Aggressive control of blood sugar failed to reduce cardiovascular events in patients with type 2 diabetes in two large trials. Worse, one of the trials reported a significant increase in deaths associated with aggressive drug treatment aimed at reducing glycated haemoglobin concentrations to below 6% (hazard ratio 1.22, 95% CI 1.01 to 1.46). The authors were unable to explain the extra deaths, which led to the early termination of the trial after only 3.5 years of follow-up. More hypoglycaemia, greater weight gain, the rapid fall in glycated haemoglobin, or the ultra low target may all have contributed to the unexpected result according to two linked editorials (p 2630, p 2633). The authors also explored the heavy use of rosiglitazone in patients treated intensively but found no evidence of a link between this drug and the extra deaths. Rosiglitazone has been associated with an increased risk of heart attack.

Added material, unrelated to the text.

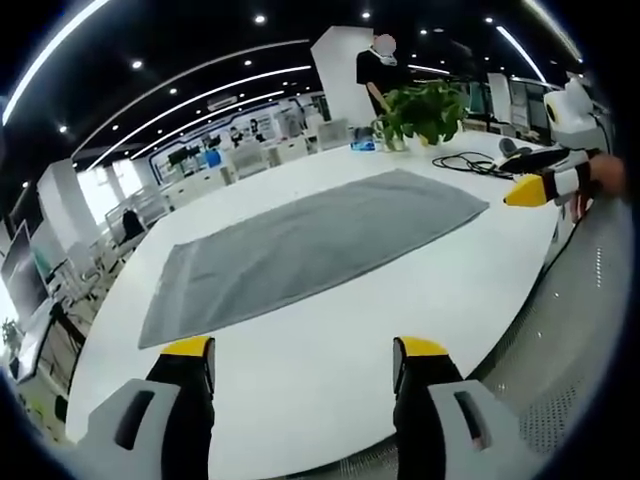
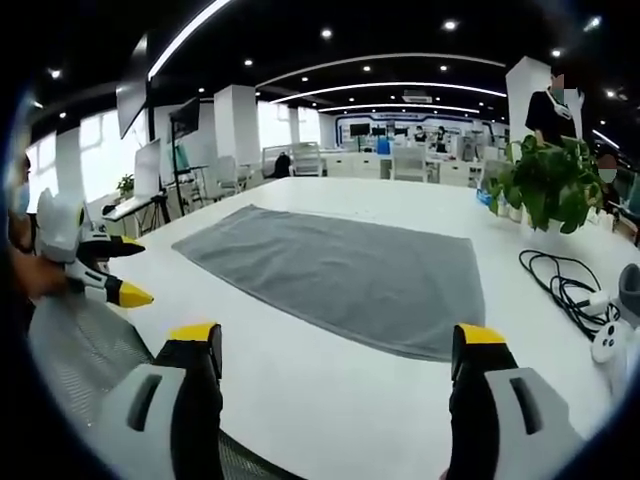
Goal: Fold the towel on the table until its edges align and the towel forms a compact rectangular stack.
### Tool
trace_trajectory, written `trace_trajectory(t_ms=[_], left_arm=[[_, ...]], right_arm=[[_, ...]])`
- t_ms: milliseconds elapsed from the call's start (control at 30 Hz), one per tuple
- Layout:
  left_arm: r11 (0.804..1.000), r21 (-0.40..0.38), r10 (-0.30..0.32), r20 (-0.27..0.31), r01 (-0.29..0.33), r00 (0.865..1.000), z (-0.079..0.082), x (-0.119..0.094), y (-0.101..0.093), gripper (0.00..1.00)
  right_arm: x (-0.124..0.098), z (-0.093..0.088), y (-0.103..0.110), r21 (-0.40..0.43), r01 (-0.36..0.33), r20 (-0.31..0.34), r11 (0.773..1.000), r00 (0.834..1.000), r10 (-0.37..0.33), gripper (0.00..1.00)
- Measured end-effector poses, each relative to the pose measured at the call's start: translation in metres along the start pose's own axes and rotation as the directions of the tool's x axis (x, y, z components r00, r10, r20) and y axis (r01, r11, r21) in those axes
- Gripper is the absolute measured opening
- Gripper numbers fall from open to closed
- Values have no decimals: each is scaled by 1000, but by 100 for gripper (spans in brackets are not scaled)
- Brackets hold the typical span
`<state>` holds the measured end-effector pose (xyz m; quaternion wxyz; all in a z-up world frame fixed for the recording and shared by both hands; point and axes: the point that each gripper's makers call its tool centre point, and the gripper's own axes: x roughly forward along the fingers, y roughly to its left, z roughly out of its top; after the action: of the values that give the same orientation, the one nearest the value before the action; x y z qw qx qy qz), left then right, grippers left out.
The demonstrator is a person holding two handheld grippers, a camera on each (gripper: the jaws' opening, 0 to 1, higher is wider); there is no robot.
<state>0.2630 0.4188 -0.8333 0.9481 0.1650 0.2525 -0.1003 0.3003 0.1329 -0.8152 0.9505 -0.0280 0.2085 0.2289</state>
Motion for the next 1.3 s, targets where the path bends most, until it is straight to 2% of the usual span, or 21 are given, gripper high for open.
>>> trace_trajectory(t_ms=[100, 133, 267, 367, 433, 467, 533, 567, 700, 767, 800, 867, 900, 1000, 1033, 1100, 1133, 1200, 1233, 1300], left_arm=[[999, 14, -32, -40, 33, 999, -3, 0, -6, 76], [999, 19, -33, -33, 34, 999, -1, 0, -6, 76], [997, -16, -80, -69, 79, 994, 2, 2, -10, 77], [991, -17, -131, -65, 130, 989, 17, 4, -18, 76], [985, 29, -171, -11, 171, 985, 38, 6, -24, 75], [980, 57, -193, -3, 193, 981, 45, 7, -29, 74], [960, 176, -230, 49, 219, 972, 64, 10, -37, 70], [942, 233, -263, 62, 242, 963, 72, 12, -46, 69], [917, 241, -346, 87, 317, 934, 93, 19, -66, 71], [896, 268, -391, 93, 355, 916, 104, 21, -77, 71], [876, 305, -420, 100, 374, 902, 111, 22, -83, 71], [848, 361, -454, 117, 388, 883, 123, 22, -91, 70], [831, 383, -481, 129, 404, 867, 131, 20, -98, 70], [797, 404, -538, 140, 448, 831, 149, 20, -113, 70], [779, 421, -563, 144, 464, 814, 157, 21, -120, 70], [751, 450, -596, 147, 483, 789, 169, 24, -130, 70], [739, 459, -610, 147, 492, 779, 173, 25, -134, 71], [724, 470, -624, 138, 504, 769, 183, 26, -140, 71], [712, 476, -642, 144, 516, 753, 189, 27, -145, 71], [697, 475, -662, 137, 538, 737, 196, 29, -152, 71]], right_arm=[[-1, 0, -2, -13, 8, -8, 1000, 1000, -8, 97], [-1, 0, -4, -16, 16, -10, 1000, 1000, -16, 96], [-3, 1, -12, -11, 39, -32, 999, 999, -40, 95], [-6, 6, -21, -16, 57, -40, 998, 998, -57, 93], [-8, 12, -28, -22, 75, -48, 997, 996, -76, 93], [-8, 17, -34, -27, 87, -50, 996, 995, -88, 93], [-7, 25, -41, -28, 94, -47, 995, 994, -95, 92], [-6, 29, -44, -30, 98, -45, 995, 994, -99, 92], [0, 40, -55, -60, 82, -66, 995, 994, -86, 89], [3, 47, -64, -96, 77, -82, 992, 993, -85, 86], [3, 53, -68, -92, 77, -78, 993, 993, -84, 87], [4, 60, -75, -81, 74, -75, 994, 994, -80, 86], [4, 65, -78, -74, 72, -70, 995, 995, -78, 85], [3, 81, -87, -89, 100, -46, 991, 994, -104, 86], [2, 88, -91, -91, 109, -37, 990, 993, -113, 86], [1, 102, -99, -103, 128, -12, 986, 991, -130, 86], [1, 108, -104, -101, 141, -4, 985, 990, -142, 85], [0, 121, -109, -79, 138, 9, 987, 990, -138, 85], [0, 124, -110, -84, 140, 12, 987, 990, -139, 85], [-2, 135, -117, -109, 155, 22, 982, 988, -153, 85]])
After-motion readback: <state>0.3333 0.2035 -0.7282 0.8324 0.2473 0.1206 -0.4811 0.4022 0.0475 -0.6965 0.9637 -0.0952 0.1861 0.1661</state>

The trials each recruited more than 10 000 adults with longstanding type 2 diabetes. About a third of the participants had a history of vascular disease and the rest had one or more risk factors. In the second trial, patients treated intensively with gliclazide and other drugs to reduce their glycated haemoglobin to no more than 6.5% were less likely to develop nephropathy over five years than controls (4.1% (230/5571) v 5.2% (292/5569); 0.79, 0.66 to 0.93). The lower target had no effect on cardiovascular events.

Both linked editorials agree that targets for glycated haemoglobin should stay at 7% for now in high risk patients. Controlling hyperglycaemia still matters, but so does control of serum lipids and blood pressure. Fewer than one in 10 patients meet current recommended targets for all three.